Durch diese Befehle werden permanente Firewallregeln definiert, die als Dateien in /etc/firewalld gespeichert sind. Der Inhalt sollte nun wie folgt aussehen:

/etc/firewalld/zones/public.xml

<?xml version="1.0" encoding="utf-8"?>
<zone>
  <short>Public</short>
  <description>For use in public areas. You do not trust the other computers on networks to not harm your computer. Only selected incoming connections are accepted.</description>
  <service name="ssh"/>
  <service name="dhcpv6-client"/>
  <port port="54321" protocol="udp"/>
  <masquerade/>
  <interface name="eth0"/>
  <forward/>
</zone>

/etc/firewalld/zones/wg-inet.xml

<?xml version="1.0" encoding="utf-8"?>
<zone target="ACCEPT">
  <interface name="wg-inet"/>
  <forward/>
</zone>

/etc/firewalld/policies/wg-inet-to-public.xml

<?xml version="1.0" encoding="utf-8"?>
<policy target="ACCEPT">
  <ingress-zone name="wg-inet"/>
  <egress-zone name="public"/>
</policy>

4. ndppd (Neighbor Discovery Protocol Proxy Daemon)

Damit nun die Wireguard Client Peers die (öffentlichen) IPv6-Adressen für den Internetzugriff nutzen können, ist als “Geheimzutat” die Software ndppd notwendig. Diese kann mit sudo apt install ndppd einfach installiert werden.

Die sogenannten “Neighbor Solicitation” Pakete des Neighbor Discovery Protocol (NDP), sind das IPv6-Äquivalent zu ARP in IPv4-Netzen. Das Internet-Gateway des Servers sendet diese Nachrichten an alle Hosts im Netz, um die MAC-Adresse zu einer Adresse im Netz herauszufinden. Da diese Adressen allerdings nicht auf der Internet-Schnittstelle des Servers liegen, sondern ein einem Ende des Wireguard-Tunnels, werden diese Pakete vom Netzwerkstack des Servers ignoriert, sodass das Gateways die Pakete nicht zustellen kann.

Mit dem ndppd kann das Problem gelöst werden. Dieses prüft für alle eingehenden Neighbor Solicitation Nachrichten, ob die angefragte IPv6-Adresse in einen konfigurierten Bereich fällt und leitet diese an eine definierte Schnittstelle weiter, also in diesem Fall die Wireguard-Schnittstelle.

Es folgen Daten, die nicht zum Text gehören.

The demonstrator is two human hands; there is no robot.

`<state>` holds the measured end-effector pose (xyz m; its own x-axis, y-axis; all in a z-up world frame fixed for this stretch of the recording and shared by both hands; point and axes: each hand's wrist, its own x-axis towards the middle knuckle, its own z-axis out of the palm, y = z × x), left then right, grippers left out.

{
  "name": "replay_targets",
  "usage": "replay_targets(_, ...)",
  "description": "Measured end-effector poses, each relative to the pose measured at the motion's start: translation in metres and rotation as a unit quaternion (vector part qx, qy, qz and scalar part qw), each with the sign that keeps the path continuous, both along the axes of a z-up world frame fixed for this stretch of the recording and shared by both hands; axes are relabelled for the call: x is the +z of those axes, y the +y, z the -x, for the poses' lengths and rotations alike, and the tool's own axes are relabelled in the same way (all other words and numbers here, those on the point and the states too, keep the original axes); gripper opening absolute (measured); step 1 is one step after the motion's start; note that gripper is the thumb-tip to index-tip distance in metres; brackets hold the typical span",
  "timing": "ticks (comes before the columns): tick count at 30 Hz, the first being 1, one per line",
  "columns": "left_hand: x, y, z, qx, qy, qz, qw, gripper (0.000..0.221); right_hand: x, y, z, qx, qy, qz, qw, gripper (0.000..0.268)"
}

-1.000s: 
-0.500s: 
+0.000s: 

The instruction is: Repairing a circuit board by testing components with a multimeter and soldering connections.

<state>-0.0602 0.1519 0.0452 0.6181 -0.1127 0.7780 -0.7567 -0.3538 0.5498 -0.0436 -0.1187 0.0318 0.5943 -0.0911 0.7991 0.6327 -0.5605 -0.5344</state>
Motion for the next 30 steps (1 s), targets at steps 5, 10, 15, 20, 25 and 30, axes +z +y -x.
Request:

Dazu muss entsprechend der Dokumentation (man 5 ndppd.conf) die Konfigurationsdatei /etc/ndppd.conf erstellt und wie folgt mit Inhalt gefüllt werden:

proxy eth0 {
    rule 2001:db8::cafe:0/112 {
        iface wg0
    }
}

Dem Beispiel anzupassen sind die Internet-Schnittstelle (hier eth0) und vor allem der (möglichst kleine!) Teil des IPv6-Netzes (hinter rule), das den Wireguard Client Peers zur Verfügung gestellt werden soll. Der Teil iface wg0 teilt ndppd mit, an welche Schnittstelle die entsprechenden Neighbor Solicitations weitergeleitet werden sollen. Diese werden dann von den Client Peers beantwortet. Alternativ kann stattdessen das Keyword static angegeben werden, sodass die entsprechenden Neighbor Solicitations sofort beantwortet werden sollen und nicht an die Peers über die Wireguard-Schnittstelle weitergeleitet werden. Dadurch erscheinen diese Adressen immer erreichbar zu sein. Diese Einstellung ist gegenenfalls zuverlässiger, versorgt aber das Gateway mit potentiell falschen Informationen.